The South American World Cup qualifiers have begun, but since at least six and most likely seven of the 10 nations involved will go through, jeopardy is at a minimum and of more immediate interest is the 2024 Copa America.
For some though, the World Cup dream is already over.
The Asian Football Confederation’s qualifying process is multi-layered: ultimately the teams that make it will be decided by the top two finishers in three six-team groups, with third and fourth-placed teams getting a couple more chances via some repechage rounds.
But to even reach those groups you have to finish first or second in one of nine four-team pools. No second chances there: come third, and you’re out.
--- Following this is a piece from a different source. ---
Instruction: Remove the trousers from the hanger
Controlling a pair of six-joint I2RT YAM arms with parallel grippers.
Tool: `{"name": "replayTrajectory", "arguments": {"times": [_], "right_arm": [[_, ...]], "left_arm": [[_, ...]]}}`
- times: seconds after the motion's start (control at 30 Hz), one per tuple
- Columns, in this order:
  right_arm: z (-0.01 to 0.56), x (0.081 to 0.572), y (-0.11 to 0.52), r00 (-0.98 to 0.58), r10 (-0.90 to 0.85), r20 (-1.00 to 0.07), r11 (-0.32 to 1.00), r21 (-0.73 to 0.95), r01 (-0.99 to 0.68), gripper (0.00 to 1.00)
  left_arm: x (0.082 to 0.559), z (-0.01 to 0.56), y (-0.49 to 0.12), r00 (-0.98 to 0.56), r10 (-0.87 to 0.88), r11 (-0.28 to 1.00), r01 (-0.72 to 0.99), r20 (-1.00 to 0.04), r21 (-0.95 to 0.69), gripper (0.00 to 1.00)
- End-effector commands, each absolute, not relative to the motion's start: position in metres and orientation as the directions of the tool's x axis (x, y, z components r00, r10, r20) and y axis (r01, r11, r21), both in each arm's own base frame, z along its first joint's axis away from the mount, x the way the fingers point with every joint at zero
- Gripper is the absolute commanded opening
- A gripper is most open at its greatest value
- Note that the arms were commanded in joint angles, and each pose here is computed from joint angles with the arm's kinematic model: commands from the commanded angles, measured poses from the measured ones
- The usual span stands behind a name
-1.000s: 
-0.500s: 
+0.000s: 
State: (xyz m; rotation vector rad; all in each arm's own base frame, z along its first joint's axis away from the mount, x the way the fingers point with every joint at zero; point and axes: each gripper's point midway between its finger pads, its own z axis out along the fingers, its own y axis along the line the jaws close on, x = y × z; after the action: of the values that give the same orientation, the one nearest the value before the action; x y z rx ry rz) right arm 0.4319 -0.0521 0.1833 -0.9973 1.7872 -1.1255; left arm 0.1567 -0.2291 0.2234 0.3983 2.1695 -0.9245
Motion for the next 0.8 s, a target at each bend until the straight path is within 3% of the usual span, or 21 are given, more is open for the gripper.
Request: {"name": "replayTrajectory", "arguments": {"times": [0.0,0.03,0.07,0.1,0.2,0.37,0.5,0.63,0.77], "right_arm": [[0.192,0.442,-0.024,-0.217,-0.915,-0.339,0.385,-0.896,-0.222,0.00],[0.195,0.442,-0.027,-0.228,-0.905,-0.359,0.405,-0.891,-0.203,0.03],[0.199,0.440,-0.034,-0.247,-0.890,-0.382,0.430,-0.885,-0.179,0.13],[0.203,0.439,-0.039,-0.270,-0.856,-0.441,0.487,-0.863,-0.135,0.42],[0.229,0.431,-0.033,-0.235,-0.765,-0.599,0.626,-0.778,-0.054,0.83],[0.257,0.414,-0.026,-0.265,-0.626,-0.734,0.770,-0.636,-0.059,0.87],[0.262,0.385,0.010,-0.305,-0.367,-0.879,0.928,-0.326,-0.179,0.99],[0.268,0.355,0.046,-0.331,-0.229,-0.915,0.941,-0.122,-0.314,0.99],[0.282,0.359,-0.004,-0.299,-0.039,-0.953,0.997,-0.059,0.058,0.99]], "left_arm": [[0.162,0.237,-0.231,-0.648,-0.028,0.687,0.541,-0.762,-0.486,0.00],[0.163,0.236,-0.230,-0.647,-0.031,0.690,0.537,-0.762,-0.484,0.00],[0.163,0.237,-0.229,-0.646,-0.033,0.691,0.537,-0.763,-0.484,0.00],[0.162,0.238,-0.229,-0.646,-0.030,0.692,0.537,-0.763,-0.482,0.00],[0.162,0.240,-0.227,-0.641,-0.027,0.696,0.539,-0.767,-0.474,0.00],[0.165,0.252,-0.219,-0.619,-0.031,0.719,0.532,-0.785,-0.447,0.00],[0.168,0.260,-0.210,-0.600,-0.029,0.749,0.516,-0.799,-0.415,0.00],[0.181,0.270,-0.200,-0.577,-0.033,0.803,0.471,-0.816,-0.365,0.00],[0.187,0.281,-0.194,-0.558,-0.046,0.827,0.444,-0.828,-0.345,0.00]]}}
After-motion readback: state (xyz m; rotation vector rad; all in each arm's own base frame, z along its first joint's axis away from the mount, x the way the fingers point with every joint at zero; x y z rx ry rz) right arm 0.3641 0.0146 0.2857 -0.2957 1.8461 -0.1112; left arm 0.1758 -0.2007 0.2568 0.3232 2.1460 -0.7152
And yet, to even reach that pre-qualifying stage, 20 of the continent’s lowest-ranked teams met in 10 pre-pre-qualifying ties in October. Two legs, winner goes through, loser goes home.
All of which means 10 countries (11, if you count Eritrea, who have withdrawn) have already been knocked out of the 2026 World Cup, the best part of three years before the actual tournament starts and months before many nations have even thought about their own qualifiers.
Farewell, then, to Macau, Mongolia, Bhutan, Laos, Maldives, Brunei, Timor-Leste, Cambodia, Guam and Sri Lanka. We barely knew ye.
But the stories of the teams involved make you realise that the World Cup isn’t just about who’s there in the USA, Canada and Mexico in 2026. It’s about so much more than that.
English football fans of a certain age will remember Andy Morrison.
A robust Scottish centre-back, he joined Manchester City in 1998 and was a key man in their dramatic promotion from the third tier in 1999. These days though, he’s head coach of Sri Lanka.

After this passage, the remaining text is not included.